# What is EDA?
Exploratory Data Analysis (EDA) is an approach/philosophy for data analysis that employs a variety of techniques (mostly graphical) to :                                                                                                  
* Maximize insight into a data set;
* Uncover underlying structure;
* Extract important variables;
* Detect outliers and anomalies;
* Test underlying assumptions;
* Develop parsimonious models; and
* Determine optimal factor settings.

# What is Ensemble Learning?
> An ensemble is itself a supervised learning algorithm, because it can be trained and then used to make predictions. The trained ensemble, therefore, represents a single hypothesis. This hypothesis, however, is not necessarily contained within the hypothesis space of the models from which it is built. Thus, ensembles can be shown to have more flexibility in the functions they can represent. This flexibility can, in theory, enable them to over-fit the training data more than a single model would, but in practice, some ensemble techniques (especially bagging) tend to reduce problems related to over-fitting of the training data.

> Empirically, ensembles tend to yield better results when there is a significant diversity among the models.Many ensemble methods, therefore, seek to promote diversity among the models they combine.Although perhaps non-intuitive, more random algorithms (like random decision trees) can be used to produce a stronger ensemble than very deliberate algorithms (like entropy-reducing decision trees).Using a variety of strong learning algorithms, however, has been shown to be more effective than using techniques that attempt to dumb-down the models in order to promote diversity.

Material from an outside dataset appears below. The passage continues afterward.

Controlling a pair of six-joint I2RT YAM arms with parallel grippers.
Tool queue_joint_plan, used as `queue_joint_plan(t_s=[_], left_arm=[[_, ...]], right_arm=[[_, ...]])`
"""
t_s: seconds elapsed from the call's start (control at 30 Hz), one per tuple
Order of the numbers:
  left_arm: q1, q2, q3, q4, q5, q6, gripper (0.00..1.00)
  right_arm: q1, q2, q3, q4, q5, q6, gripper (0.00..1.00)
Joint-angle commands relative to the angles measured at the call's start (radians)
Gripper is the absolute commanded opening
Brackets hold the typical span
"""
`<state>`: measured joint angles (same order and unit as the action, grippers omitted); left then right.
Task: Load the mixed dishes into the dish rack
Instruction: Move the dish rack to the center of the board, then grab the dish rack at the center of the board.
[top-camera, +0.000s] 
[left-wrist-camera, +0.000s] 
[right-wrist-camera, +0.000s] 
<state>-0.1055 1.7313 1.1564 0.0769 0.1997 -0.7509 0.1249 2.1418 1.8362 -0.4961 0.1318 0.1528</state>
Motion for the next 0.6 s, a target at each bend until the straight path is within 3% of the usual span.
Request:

# *Please upvote the kernel if you find it insightful!*

# Import Libraries

In [None]:
%matplotlib inline
import numpy as np 
import pandas as pd 
import random as rnd
import seaborn as sns
import matplotlib
import matplotlib.pyplot as plt
pd.options.display.max_columns = 100
pd.options.display.max_rows = 100
matplotlib.style.use('ggplot')

# Load train and test data 

In [None]:
train = pd.read_csv('../input/house-prices-advanced-regression-techniques/train.csv')
test = pd.read_csv('../input/house-prices-advanced-regression-techniques/test.csv')

train.describe()

In [None]:
test.describe()

**Getting Correlation between variables**

In [None]:
corr = train.select_dtypes(include = ['float64', 'int64']).iloc[:, 1:].corr()
plt.figure(figsize=(12, 12))
sns.heatmap(corr, vmax=1, square=True)

**Top 20 variables correlated with SalePrice with score**

In [None]:
k = 20 #number of variables for heatmap
cols = corr.nlargest(k, 'SalePrice')['SalePrice'].index
cm = np.corrcoef(train[cols].values.T)
sns.set(font_scale=1.25)
plt.figure(figsize=(12, 12))
hm = sns.heatmap(cm, cbar=True, annot=True, square=True, fmt='.2f', annot_kws={'size': 10}, yticklabels=cols.values, xticklabels=cols.values)
plt.show()

**Finding outliers in GrLivArea**

In [None]:
fig, ax = plt.subplots()
ax.scatter(x = train['GrLivArea'], y = train['SalePrice'])
plt.ylabel('SalePrice', fontsize=13)
plt.xlabel('GrLivArea', fontsize=13)
plt.show()

**Deleting the 2 outliers in bottom right**

In [None]:
train = train.drop(train[(train['GrLivArea']>4000) & (train['SalePrice']<300000)].index)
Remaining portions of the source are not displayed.